I'll leave it to you to look up the API to see what other parameters might be useful to you. By the way, the console will let you stream your logs to an S3 bucket or to AWS's ElasticSearch service. ElasticSearch is a joy to use, and Kibana's UI is intuitive enough that you can get results even without learning their query language.

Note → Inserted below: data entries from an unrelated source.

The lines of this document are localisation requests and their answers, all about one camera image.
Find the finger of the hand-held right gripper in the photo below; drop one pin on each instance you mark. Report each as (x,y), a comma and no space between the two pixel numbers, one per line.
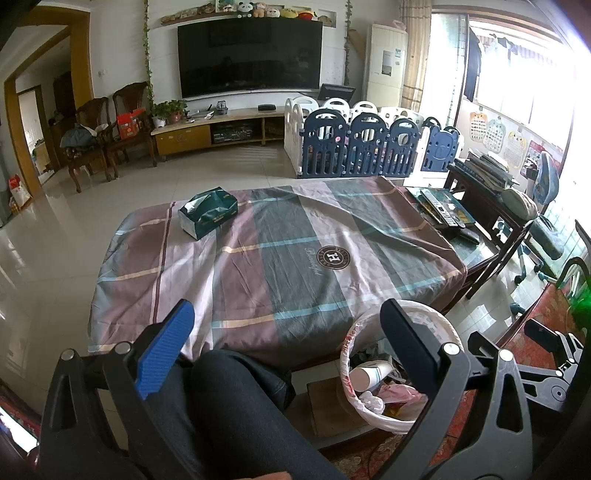
(545,387)
(547,336)

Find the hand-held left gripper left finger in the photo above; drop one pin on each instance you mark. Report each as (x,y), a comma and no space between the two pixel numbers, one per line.
(166,350)

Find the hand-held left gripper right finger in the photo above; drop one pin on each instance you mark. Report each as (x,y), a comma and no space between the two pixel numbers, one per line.
(411,341)

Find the white paper cup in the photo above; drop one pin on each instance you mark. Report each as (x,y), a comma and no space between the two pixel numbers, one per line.
(374,371)

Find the pink plastic bag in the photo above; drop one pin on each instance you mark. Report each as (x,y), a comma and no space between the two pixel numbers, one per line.
(401,394)

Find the white mesh wastebasket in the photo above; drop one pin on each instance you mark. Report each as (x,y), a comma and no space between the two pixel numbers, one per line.
(353,334)

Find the white plastic bag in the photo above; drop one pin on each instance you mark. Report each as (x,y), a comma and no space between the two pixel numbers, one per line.
(371,401)

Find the red patterned seat cushion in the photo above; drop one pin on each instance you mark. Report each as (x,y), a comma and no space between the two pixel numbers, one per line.
(545,304)

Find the person's leg in dark jeans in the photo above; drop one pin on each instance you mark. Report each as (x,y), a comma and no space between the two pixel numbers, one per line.
(240,415)

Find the brown wooden board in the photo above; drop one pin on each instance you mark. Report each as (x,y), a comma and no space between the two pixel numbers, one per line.
(332,406)

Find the dark wooden coffee table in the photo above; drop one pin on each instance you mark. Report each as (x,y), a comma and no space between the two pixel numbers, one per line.
(480,258)

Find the grey cushion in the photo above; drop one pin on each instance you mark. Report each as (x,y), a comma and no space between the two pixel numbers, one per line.
(519,203)

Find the grey remote control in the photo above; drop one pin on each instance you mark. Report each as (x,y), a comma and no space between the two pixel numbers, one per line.
(441,207)

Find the remote controls and books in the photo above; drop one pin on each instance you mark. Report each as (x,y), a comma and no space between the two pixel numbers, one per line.
(457,210)

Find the green tissue box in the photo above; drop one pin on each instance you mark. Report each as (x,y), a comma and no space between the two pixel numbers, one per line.
(207,212)

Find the dark wooden side table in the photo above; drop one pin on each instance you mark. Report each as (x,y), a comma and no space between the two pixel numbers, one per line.
(489,203)

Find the blue office chair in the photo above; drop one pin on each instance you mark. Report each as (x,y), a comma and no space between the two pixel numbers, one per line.
(547,184)

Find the stack of books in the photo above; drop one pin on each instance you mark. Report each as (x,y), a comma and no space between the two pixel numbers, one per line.
(485,168)

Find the blue white playpen fence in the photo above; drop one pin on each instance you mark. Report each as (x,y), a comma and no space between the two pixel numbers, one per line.
(364,143)

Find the wooden television cabinet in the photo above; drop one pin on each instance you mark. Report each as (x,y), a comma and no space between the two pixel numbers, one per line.
(184,138)

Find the red white paper bag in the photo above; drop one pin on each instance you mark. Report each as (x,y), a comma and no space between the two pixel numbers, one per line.
(21,191)

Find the red gift bag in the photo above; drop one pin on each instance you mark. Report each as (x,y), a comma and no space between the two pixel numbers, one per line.
(130,125)

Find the dark clothes bundle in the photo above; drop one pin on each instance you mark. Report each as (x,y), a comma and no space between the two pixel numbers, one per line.
(78,136)

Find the potted green plant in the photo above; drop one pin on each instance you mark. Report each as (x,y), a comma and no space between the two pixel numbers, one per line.
(168,110)

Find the dark wooden chair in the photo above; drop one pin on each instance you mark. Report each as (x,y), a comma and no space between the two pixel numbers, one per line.
(134,92)
(94,110)

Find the black monitor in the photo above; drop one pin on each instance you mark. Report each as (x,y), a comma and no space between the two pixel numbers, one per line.
(336,92)

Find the black set-top box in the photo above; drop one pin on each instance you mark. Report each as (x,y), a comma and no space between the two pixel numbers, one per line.
(266,107)

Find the hanging dark garment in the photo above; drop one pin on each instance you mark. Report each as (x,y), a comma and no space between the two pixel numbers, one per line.
(472,64)

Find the beige curtain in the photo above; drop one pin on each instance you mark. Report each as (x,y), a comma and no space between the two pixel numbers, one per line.
(415,55)

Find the white standing air conditioner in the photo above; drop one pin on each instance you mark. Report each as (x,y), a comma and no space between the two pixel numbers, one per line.
(385,50)

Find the ivy vine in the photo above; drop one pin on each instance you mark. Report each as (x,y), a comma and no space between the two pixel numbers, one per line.
(148,55)
(348,41)

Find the black television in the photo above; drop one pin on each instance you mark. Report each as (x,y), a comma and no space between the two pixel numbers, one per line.
(249,57)

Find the row of plush toys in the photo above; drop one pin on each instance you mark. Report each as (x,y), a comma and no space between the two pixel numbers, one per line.
(268,9)

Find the dark wooden sofa frame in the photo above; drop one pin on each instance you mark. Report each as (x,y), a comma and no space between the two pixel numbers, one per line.
(570,267)

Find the red wall poster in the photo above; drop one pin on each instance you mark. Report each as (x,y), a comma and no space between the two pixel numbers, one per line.
(533,159)

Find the wall chart poster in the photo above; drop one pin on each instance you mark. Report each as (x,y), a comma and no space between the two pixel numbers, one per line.
(496,136)
(479,125)
(515,148)

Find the white wall shelf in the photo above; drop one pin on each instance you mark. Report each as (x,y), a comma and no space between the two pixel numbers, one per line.
(184,18)

You can use the console or the AWS CLI to download CloudWatch logs to Amazon S3. You do need to know the log group name, from & to timestamps in the log, destination bucket and prefix. Amazon recommends a separate S3 bucket for your logs. Once you have a bucket you create an export task, under (in the console) Navigation - Logs - select your log group - Actions - Export data to S3 - fill in the details for your export - select Export data. Amazon's documentation explains it pretty well at: http://docs.aws.amazon.com/AmazonCloudWatch/latest/logs/S3Export.html. And CLI instructions are there also if you wanted to use that. I imagine with the CLI you could also script your export, but you would have to define the variables somehow so you don't overwrite an existing export.
If this is part of your overall AWS disaster recovery planning, you might want to check out some tips & best practices, such as Amazon's white paper on AWS disaster recovery, and NetApp's discussion of using the cloud for disaster recovery.
Related
Our CIO had a heart attack upon seeing our AWS bill.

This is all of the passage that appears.